Acclamato autore di Nixon in China che è del 1987, ha ricevuto anche l’ambito riconoscimento di un premio Pulitzer per la musica con il suo On the Trasmigration. Possiede uno stile autonomo e personalissimo che vorrei definire  “modernamente classicheggiante” di indubbia presa: la sua musica è romantica e sensitiva al tempo stesso, ha un mix di suoni spesso dirompente   che attraverso l’orecchio  penetra il cervello, per ricreare nell’ascoltatore una dimensione  “percettivamente visiva”di quelle note spesso ridondanti da sembrare persino un tantino invadenti (e forse proprio per questo qualcuno ogni tanto avvicina il suo stile a quello di un Philip Glass).
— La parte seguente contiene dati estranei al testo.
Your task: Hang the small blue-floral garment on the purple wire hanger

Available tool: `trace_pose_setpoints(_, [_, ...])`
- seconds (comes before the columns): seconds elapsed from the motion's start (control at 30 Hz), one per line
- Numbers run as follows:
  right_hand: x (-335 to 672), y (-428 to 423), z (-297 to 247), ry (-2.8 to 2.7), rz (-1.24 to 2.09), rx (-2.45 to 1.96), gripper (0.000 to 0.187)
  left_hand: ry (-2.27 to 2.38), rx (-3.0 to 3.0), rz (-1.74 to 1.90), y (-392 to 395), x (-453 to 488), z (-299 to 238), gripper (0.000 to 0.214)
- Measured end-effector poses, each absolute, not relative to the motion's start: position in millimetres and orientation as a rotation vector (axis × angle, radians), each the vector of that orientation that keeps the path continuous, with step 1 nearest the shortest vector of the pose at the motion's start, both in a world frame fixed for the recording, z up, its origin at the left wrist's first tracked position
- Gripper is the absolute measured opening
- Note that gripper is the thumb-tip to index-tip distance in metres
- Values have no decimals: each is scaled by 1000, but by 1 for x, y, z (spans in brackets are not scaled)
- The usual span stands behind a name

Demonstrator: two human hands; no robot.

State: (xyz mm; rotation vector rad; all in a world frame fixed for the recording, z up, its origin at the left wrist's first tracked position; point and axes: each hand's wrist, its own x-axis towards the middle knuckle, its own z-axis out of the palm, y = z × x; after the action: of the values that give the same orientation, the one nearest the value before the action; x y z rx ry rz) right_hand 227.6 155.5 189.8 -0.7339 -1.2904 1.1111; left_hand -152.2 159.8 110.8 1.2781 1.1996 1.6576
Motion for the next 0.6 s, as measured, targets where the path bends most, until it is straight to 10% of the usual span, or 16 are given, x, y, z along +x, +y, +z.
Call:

Chi ha visto il film, sa di cosa parlo, e basterebbero due scene per definirne l’importanza e la grandezza: quella per le strade di Sanremo con la macchina da presa e la musica dappresso. a pedinare e seguire a distanza ravvicinata i movimenti della Swinton in una sequenza che per come è articolata, anche se non ha nulla di “misteriosamente” corrispondente a quel particolare tipo di cinema,  potrebbe benissimo essere definita di impianto “hitchcockiano”, e quella nella cappella del “confronto” con il marito dopo il funerale, con il volo delle colombe e l’esplosione di quei suoni “pompati” che diventano, dopo quel “Tu non esisti più”, il grido inespresso di una scelta coraggiosa, oltre che quello di  una sofferta ribellione, pur nel dolore straziato di una perdita irreparabile.

Per chi non ha visto il film (ma certamente – immagino –conoscerà il compositore in quanto tale) ricordo che anche in Shutter Island di Scorsese, c’è un brevissimo inserto della sua musica, “dentro” la colonna sonora.